Occupational therapy is part of the cerebral infarction rehabilitation process and its objective is to achieve that the patient regains the ability to perform basic and advanced activities of daily living, so that you can properly reintegrate into society after having suffered the stroke.

During the occupational therapy process, health professionals assess possible adaptations to the environment and the incorporation of support elements for the patient. Sometimes, people who suffer a stroke need to modify some elements of the home so that they do not have difficulties reintegrating: for example, by installing a stair lift in your doorway, modifying the furniture or replacing the bathtub with a tray of shower.

Stem cells: the latest in rehabilitation

In recent years, a new therapy based on the implantation of neural stem cells has been studied to recover lost functions in patients who have suffered cerebral infarctions.

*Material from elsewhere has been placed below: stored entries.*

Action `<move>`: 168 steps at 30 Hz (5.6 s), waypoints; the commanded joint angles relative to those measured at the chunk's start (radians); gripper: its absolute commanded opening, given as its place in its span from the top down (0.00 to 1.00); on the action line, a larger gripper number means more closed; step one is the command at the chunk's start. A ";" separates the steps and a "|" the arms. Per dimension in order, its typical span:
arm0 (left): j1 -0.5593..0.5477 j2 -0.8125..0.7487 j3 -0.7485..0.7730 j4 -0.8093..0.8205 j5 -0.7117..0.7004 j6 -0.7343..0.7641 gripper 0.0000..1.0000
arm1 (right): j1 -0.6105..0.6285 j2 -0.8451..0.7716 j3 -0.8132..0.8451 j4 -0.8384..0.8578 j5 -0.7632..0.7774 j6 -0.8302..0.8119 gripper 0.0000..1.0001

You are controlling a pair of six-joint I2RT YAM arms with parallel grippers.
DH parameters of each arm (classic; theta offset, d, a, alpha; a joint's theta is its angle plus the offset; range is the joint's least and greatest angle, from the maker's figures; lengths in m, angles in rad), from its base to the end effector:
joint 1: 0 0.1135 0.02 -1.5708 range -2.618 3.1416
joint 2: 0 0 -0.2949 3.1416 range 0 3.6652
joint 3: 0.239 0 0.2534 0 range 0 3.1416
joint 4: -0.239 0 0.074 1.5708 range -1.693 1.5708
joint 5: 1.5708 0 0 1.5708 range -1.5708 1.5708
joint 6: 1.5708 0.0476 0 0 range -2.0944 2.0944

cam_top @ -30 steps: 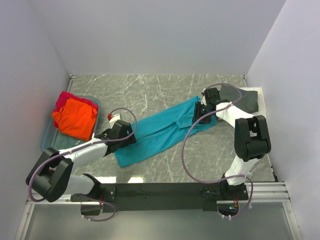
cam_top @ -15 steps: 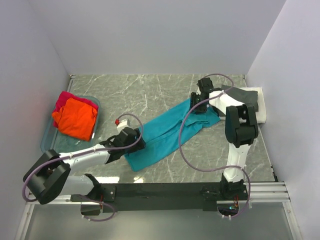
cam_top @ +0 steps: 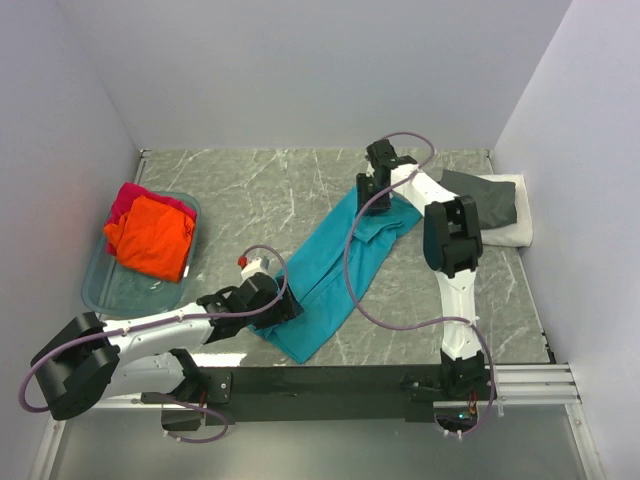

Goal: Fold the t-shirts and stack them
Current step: Fold the tshirt

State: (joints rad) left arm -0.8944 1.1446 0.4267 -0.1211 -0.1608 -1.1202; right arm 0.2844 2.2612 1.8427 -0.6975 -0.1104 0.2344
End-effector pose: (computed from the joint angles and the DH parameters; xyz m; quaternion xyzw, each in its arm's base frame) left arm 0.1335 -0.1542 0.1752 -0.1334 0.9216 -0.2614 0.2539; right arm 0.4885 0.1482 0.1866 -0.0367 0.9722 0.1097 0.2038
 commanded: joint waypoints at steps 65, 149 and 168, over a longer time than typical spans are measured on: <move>-0.163 0.007 -0.025 0.107 -0.003 -0.076 0.15 | 0.277 -1.561 -1.327 0.116 -0.018 0.409 0.36; -0.178 -0.129 -0.009 0.050 0.144 -0.211 1.00 | 0.648 -1.315 -1.274 0.222 0.238 0.645 1.00; 0.146 0.222 0.273 0.144 0.248 0.114 1.00 | 0.299 -1.034 -1.071 0.377 0.135 0.309 1.00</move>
State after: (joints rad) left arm -0.7940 1.3392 0.6086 -0.0143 0.0578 -1.1263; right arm 0.6182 1.1759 0.6979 -0.3874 0.0425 0.6342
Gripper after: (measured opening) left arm 0.022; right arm 0.023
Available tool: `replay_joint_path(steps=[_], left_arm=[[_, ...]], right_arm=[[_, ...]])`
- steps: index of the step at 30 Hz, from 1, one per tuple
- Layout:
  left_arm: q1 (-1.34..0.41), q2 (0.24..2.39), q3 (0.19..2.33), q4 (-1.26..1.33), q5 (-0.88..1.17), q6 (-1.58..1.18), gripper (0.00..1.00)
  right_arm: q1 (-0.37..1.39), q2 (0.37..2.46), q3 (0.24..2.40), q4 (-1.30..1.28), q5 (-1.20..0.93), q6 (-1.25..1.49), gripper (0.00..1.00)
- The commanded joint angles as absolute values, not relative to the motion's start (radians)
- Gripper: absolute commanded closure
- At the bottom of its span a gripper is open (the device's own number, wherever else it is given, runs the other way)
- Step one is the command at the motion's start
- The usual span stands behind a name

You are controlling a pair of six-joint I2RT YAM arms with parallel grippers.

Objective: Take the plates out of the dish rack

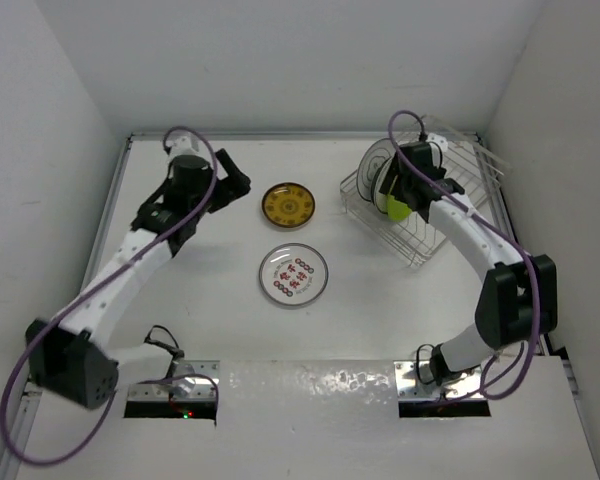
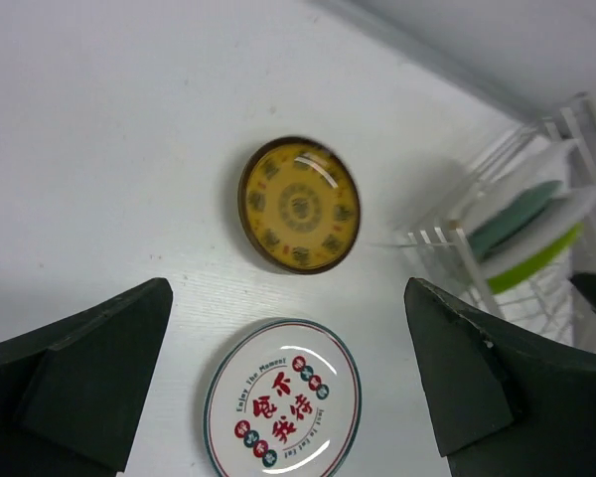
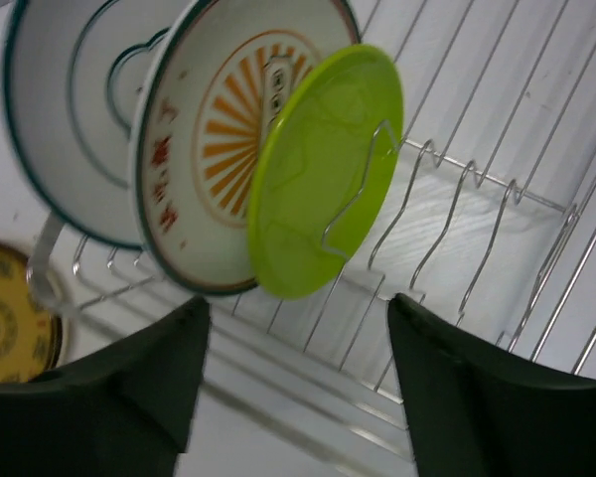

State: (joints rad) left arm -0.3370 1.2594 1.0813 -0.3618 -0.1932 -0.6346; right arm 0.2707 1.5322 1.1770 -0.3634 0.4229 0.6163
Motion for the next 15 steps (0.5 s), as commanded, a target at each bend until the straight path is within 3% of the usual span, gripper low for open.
replay_joint_path(steps=[1, 2, 9, 15], left_arm=[[-0.339, 1.09, 1.039, -0.478, -0.18, -0.497, 0.0], [-0.339, 1.06, 1.014, -0.51, -0.166, -0.448, 0.0], [-0.337, 0.873, 0.827, -0.519, -0.179, -0.314, 0.0], [-0.337, 0.822, 0.81, -0.503, -0.17, -0.325, 0.0]], right_arm=[[0.219, 1.572, 1.189, -0.218, 0.391, 0.726, 0.35], [0.21, 1.58, 1.196, -0.186, 0.397, 0.727, 0.41], [0.204, 1.66, 1.253, -0.164, 0.425, 0.736, 0.45], [0.202, 1.74, 1.289, -0.224, 0.52, 0.746, 0.64]])
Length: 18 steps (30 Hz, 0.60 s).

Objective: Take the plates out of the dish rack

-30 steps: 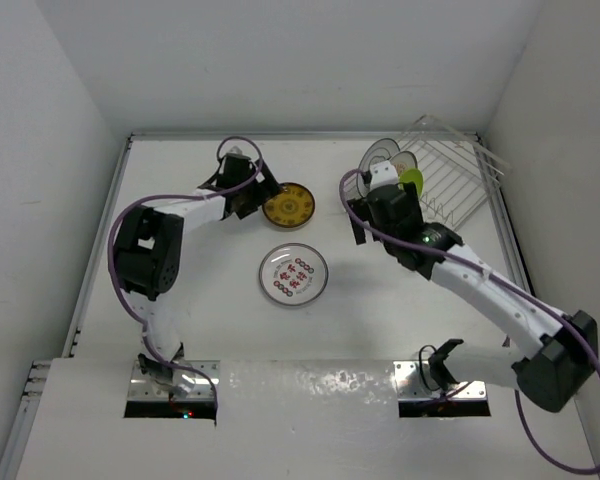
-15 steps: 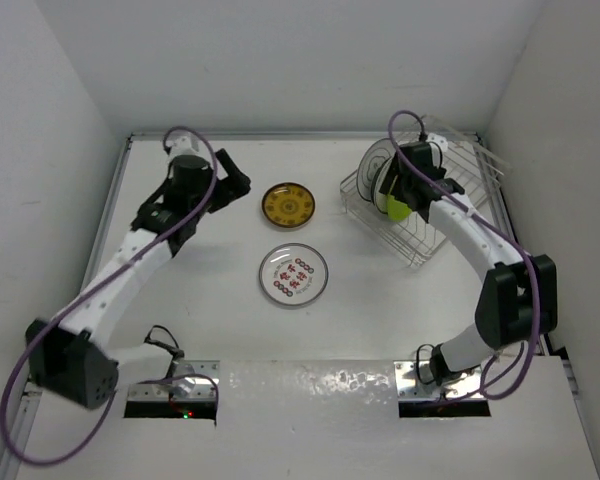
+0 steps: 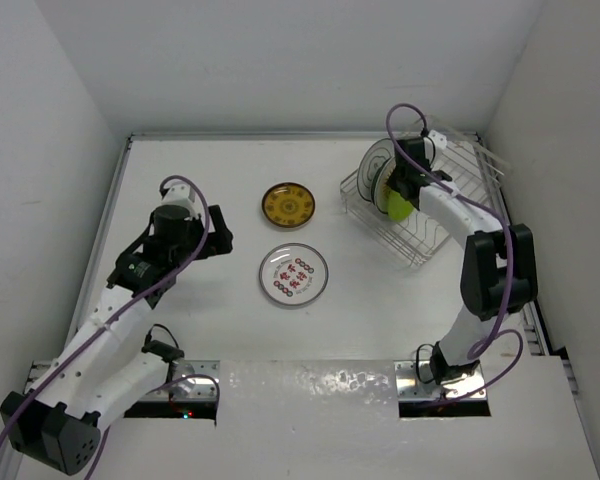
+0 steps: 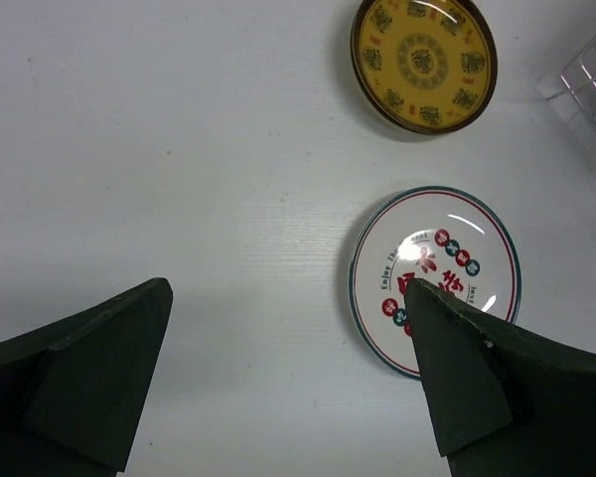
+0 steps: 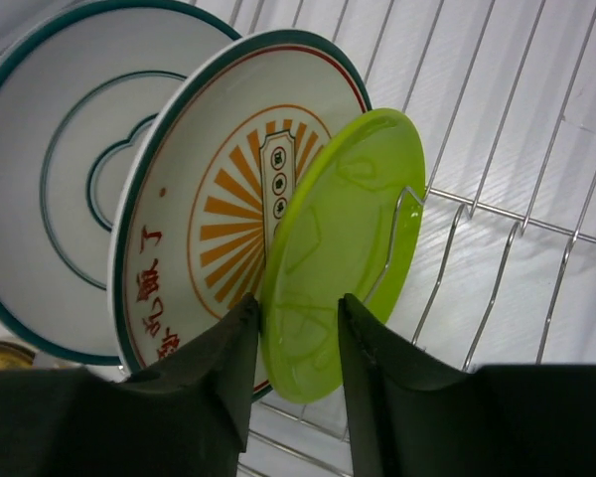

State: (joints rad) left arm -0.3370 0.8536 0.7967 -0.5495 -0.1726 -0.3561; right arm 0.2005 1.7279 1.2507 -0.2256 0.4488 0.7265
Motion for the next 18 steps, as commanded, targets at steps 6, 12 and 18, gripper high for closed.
replay_joint_path(steps=[6, 12, 18], left_arm=[[-0.337, 0.867, 0.818, -0.515, -0.141, -0.314, 0.0], [-0.337, 0.85, 0.813, -0.512, -0.153, -0.319, 0.0], [-0.337, 0.845, 0.815, -0.512, -0.161, -0.322, 0.0]], right_arm=[[0.201, 1.747, 1.292, -0.232, 0.554, 0.761, 0.76], [0.201, 1.703, 1.241, -0.207, 0.56, 0.859, 0.89], [0.202, 1.628, 1.212, -0.201, 0.594, 0.966, 1.0]])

In the studies carried out, mice with stroke have been used in which stem cells of mesenchymal origin have been implanted., encapsulated in a harmless and biocompatible material, such as silkworm fibroin, a type of very fibrous protein.

In the experiments carried out it has been observed that The animals that received this stem cell therapy significantly improved their motor and sensory abilities. who had been affected after suffering the cerebral infarction. And furthermore, it has been shown that encapsulation increases the survival rate of implanted stem cells, thus positively influencing the repair of damaged brain tissue and preventing its extension after the infarction cerebral.

In short, researchers are working on the future development of drugs that are capable of stimulating this type of stem cells that are found in the brain, so that they can multiply, move to the affected brain areas and begin the repair process cell phone.

Bibliographic references:

  • Brott, T., & Bogousslavsky, J. (2000). Treatment of acute ischemic stroke. New England Journal of Medicine, 343(10), 710-722.
  • Patel, M., Coshall, C., Rudd, A. G., & Wolfe, C. d. (2003). Natural history of cognitive impairment after stroke and factors associated with its recovery. Clinical rehabilitation, 17(2), 158-166.
  • Rodríguez García, P. L. (2014). Ischemic stroke: progress and projections. Cuban Journal of Neurology and Neurosurgery, 4(1), 71-88.